_Brief_
What you return must match the material exactly, with every line present.

_Material for this task_
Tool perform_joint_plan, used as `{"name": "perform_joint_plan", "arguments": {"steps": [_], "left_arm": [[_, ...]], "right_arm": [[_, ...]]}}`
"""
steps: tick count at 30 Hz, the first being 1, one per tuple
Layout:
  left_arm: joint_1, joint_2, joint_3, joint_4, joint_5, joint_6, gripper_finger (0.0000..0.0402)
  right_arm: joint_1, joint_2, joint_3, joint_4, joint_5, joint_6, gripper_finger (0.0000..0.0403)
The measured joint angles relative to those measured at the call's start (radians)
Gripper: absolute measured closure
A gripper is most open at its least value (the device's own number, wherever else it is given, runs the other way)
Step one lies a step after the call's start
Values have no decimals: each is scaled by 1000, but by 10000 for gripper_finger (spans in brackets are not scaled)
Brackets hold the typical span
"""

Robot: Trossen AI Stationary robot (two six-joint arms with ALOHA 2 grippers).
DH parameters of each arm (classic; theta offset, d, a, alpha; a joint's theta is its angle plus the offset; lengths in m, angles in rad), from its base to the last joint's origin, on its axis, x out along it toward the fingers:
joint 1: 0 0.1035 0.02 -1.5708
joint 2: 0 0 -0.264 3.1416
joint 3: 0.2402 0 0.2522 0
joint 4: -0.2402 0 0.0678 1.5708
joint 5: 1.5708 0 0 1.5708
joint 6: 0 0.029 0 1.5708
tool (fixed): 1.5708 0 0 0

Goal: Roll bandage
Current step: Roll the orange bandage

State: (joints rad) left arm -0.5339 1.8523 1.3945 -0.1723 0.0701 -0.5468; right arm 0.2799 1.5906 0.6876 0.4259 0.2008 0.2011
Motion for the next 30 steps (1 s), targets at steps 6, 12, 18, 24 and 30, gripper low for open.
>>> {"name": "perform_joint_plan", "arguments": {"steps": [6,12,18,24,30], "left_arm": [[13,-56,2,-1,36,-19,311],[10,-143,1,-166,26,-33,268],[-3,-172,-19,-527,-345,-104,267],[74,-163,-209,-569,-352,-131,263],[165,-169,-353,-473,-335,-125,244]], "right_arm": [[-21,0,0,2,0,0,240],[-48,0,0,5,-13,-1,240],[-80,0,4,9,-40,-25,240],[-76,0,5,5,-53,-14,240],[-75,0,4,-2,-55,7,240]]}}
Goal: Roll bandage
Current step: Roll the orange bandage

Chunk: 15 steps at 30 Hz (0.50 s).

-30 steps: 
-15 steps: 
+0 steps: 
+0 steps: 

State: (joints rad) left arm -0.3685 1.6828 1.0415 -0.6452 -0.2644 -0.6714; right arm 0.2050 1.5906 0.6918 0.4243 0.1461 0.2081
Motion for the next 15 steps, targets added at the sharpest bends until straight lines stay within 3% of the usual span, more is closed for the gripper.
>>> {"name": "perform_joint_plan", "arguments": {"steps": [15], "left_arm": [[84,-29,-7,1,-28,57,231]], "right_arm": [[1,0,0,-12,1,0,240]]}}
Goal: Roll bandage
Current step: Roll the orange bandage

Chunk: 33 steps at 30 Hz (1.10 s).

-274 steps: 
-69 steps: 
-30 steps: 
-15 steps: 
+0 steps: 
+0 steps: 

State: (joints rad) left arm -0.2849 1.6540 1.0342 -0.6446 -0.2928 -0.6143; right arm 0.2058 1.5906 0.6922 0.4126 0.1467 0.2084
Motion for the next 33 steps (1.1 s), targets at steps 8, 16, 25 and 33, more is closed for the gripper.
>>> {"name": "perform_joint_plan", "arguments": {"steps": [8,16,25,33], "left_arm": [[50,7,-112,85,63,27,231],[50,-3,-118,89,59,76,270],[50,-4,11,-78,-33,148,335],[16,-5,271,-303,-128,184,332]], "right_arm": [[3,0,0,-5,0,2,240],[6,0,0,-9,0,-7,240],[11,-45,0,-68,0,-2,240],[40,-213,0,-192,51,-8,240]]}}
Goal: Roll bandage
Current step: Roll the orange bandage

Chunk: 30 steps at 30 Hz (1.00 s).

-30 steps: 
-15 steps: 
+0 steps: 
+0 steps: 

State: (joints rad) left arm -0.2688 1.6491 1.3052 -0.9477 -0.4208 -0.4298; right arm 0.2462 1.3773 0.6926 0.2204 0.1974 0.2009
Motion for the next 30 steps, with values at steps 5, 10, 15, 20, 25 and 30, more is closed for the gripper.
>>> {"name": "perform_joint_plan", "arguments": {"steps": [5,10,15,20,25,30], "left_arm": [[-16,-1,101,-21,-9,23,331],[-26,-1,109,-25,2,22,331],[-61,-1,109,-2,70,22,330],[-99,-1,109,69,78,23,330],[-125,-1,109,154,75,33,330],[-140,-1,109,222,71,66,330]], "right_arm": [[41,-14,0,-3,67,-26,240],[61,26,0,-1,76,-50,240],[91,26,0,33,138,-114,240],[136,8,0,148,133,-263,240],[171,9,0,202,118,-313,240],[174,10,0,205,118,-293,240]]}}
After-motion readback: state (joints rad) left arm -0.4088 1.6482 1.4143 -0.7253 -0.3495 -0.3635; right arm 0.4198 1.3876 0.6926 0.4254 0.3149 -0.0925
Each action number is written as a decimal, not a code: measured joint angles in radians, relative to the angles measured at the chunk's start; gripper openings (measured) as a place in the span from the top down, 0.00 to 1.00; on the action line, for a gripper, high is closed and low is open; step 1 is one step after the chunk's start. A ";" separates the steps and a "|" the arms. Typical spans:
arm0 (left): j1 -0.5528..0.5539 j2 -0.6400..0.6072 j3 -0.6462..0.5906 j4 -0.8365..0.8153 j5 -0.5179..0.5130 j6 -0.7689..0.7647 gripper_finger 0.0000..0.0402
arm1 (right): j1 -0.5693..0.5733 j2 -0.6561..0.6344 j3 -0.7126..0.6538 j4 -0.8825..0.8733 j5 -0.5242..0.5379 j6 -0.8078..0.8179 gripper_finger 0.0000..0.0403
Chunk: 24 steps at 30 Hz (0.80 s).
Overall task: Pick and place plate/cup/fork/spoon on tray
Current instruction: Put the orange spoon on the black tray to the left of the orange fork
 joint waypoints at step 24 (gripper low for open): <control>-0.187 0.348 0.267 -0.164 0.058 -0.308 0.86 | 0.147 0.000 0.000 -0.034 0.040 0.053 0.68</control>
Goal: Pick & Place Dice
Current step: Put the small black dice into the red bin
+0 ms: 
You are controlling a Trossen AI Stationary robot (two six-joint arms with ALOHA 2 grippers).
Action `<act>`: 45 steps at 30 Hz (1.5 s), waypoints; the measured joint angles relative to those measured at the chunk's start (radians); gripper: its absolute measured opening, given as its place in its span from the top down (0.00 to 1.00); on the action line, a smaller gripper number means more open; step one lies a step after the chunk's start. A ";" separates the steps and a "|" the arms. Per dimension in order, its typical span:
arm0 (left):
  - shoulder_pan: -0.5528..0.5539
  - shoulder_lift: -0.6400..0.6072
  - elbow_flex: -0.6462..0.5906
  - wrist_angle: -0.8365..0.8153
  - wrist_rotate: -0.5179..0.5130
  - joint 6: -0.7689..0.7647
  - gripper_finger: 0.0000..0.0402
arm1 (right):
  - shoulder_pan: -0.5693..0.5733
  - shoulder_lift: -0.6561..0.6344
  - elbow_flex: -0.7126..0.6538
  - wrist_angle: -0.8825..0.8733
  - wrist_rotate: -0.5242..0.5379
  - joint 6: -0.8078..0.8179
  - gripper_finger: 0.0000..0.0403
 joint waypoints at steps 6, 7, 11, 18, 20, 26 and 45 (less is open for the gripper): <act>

_Answer to the problem_
Tool perform_joint_plan, used as `{"name": "perform_joint_plan", "arguments": {"steps": [_], "left_arm": [[_, ...]], "right_arm": [[_, ...]]}}`
"""
steps: tick count at 30 Hz, the first being 1, one per tuple
Layout:
  left_arm: joint_1, joint_2, joint_3, joint_4, joint_5, joint_6, gripper_finger (0.0000..0.0402)
  right_arm: joint_1, joint_2, joint_3, joint_4, joint_5, joint_6, gripper_finger (0.0000..0.0403)
The measured joint angles relative to those measured at the call's start (radians)
Gripper: absolute measured closure
A gripper is most open at its least value (the device's own number, wherever else it is given, runs the other way)
Step one lies a step after the call's start
Values have no decimals: each is scaled by 1000, but by 10000 for gripper_finger (spans in brackets are not scaled)
Brackets hold the typical span
"""

Robot: Trossen AI Stationary robot (two six-joint arms with ALOHA 2 grippers).
DH parameters of each arm (classic; theta offset, d, a, alpha; a joint's theta is its angle plus the offset; lengths in m, angles in rad), from its base to the last joint's origin, on its axis, x out along it toward the fingers:
joint 1: 0 0.1035 0.02 -1.5708
joint 2: 0 0 -0.264 3.1416
joint 3: 0.2402 0 0.2522 0
joint 4: -0.2402 0 0.0678 1.5708
joint 5: 1.5708 0 0 1.5708
joint 6: 0 0.029 0 1.5708
tool (fixed): 1.5708 0 0 0

Goal: Roll bandage
Current step: Roll the orange bandage

State: (joints rad) left arm -0.5339 1.8523 1.3945 -0.1723 0.0701 -0.5468; right arm 0.2799 1.5906 0.6876 0.4259 0.2008 0.2011
Motion for the next 30 steps (1 s), targets at steps 6, 12, 18, 24 and 30, gripper low for open.
>>> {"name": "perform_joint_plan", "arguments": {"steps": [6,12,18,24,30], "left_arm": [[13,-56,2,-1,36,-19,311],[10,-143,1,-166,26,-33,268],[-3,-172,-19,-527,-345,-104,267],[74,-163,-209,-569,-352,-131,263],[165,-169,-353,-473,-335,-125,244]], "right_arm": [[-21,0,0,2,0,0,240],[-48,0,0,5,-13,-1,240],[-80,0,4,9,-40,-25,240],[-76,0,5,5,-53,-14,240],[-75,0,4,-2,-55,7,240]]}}
Goal: Roll bandage
Current step: Roll the orange bandage

Chunk: 15 steps at 30 Hz (0.50 s).

-30 steps: 
-15 steps: 
+0 steps: 
+0 steps: 

State: (joints rad) left arm -0.3685 1.6828 1.0415 -0.6452 -0.2644 -0.6714; right arm 0.2050 1.5906 0.6918 0.4243 0.1461 0.2081
Motion for the next 15 steps, targets added at the sharpest bends until straight lines stay within 3% of the usual span, more is closed for the gripper.
>>> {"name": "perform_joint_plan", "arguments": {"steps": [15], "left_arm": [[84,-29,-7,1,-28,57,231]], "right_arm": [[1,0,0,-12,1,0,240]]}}
Goal: Roll bandage
Current step: Roll the orange bandage

Chunk: 33 steps at 30 Hz (1.10 s).

-274 steps: 
-69 steps: 
-30 steps: 
-15 steps: 
+0 steps: 
+0 steps: 

State: (joints rad) left arm -0.2849 1.6540 1.0342 -0.6446 -0.2928 -0.6143; right arm 0.2058 1.5906 0.6922 0.4126 0.1467 0.2084
Motion for the next 33 steps (1.1 s), targets at steps 8, 16, 25 and 33, more is closed for the gripper.
>>> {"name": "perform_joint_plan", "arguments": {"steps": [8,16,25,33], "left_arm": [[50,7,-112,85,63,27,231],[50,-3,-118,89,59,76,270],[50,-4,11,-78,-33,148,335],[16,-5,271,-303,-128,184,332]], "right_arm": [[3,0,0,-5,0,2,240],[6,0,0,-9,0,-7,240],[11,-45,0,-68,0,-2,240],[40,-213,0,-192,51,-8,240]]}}
Goal: Roll bandage
Current step: Roll the orange bandage

Chunk: 30 steps at 30 Hz (1.00 s).

-30 steps: 
-15 steps: 
+0 steps: 
+0 steps: 

State: (joints rad) left arm -0.2688 1.6491 1.3052 -0.9477 -0.4208 -0.4298; right arm 0.2462 1.3773 0.6926 0.2204 0.1974 0.2009
Motion for the next 30 steps, with values at steps 5, 10, 15, 20, 25 and 30, more is closed for the gripper.
>>> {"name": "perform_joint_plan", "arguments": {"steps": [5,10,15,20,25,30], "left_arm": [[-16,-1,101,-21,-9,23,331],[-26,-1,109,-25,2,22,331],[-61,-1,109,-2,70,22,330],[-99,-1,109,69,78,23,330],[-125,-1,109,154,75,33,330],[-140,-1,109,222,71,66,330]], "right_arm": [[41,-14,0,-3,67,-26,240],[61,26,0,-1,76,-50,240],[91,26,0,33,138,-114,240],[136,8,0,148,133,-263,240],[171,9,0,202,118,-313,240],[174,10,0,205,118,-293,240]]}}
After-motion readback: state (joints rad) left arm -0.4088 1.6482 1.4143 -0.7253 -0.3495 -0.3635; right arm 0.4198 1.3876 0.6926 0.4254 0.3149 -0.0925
Each action number is written as a decimal, not a code: measured joint angles in radians, relative to the angles measured at the chunk's start; gripper openings (measured) as a place in the span from the top down, 0.00 to 1.00; on the action line, for a gripper, high is closed and low is open; step 1 is one step after the chunk's start. A ";" separates the steps and a "|" the arms. Typical spans:
arm0 (left): j1 -0.5528..0.5539 j2 -0.6400..0.6072 j3 -0.6462..0.5906 j4 -0.8365..0.8153 j5 -0.5179..0.5130 j6 -0.7689..0.7647 gripper_finger 0.0000..0.0402
arm1 (right): j1 -0.5693..0.5733 j2 -0.6561..0.6344 j3 -0.7126..0.6538 j4 -0.8825..0.8733 j5 -0.5242..0.5379 j6 -0.8078..0.8179 gripper_finger 0.0000..0.0403
Chunk: 24 steps at 30 Hz (0.80 s).
Overall task: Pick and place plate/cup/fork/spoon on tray
Current instruction: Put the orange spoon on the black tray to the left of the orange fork
 joint waypoints at step 24 (gripper low for open): <control>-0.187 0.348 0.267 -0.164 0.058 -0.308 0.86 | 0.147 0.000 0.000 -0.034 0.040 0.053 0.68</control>
Goal: Pick & Place Dice
Current step: Put the small black dice into the red bin
+0 ms: 
You are controlling a Trossen AI Stationary robot (two six-joint arms with ALOHA 2 grippers).
Action `<act>`: 45 steps at 30 Hz (1.5 s), waypoints; the measured joint angles relative to those measured at the chunk's start (radians); gripper: its absolute measured opening, given as its place in its span from the top down (0.00 to 1.00); on the action line, a smaller gripper number means more open; step one lies a step after the chunk's start. A ";" separates the steps and a "|" the arms. Per dimension in order, its typical span:
arm0 (left):
  - shoulder_pan: -0.5528..0.5539
  - shoulder_lift: -0.6400..0.6072
  - elbow_flex: -0.6462..0.5906
  - wrist_angle: -0.8365..0.8153
  - wrist_rotate: -0.5179..0.5130
  - joint 6: -0.7689..0.7647
  - gripper_finger: 0.0000..0.0402
arm1 (right):
  - shoulder_pan: -0.5693..0.5733
  - shoulder_lift: -0.6561..0.6344
  - elbow_flex: -0.7126..0.6538
  - wrist_angle: -0.8825..0.8733
  - wrist_rotate: -0.5242..0.5379
  - joint 6: -0.8078..0.8179
  - gripper_finger: 0.0000..0.0403
 joint waypoints at steps 6, 7, 11, 18, 20, 26 and 45 (less is open for the gripper): <act>

The full answer has now been given.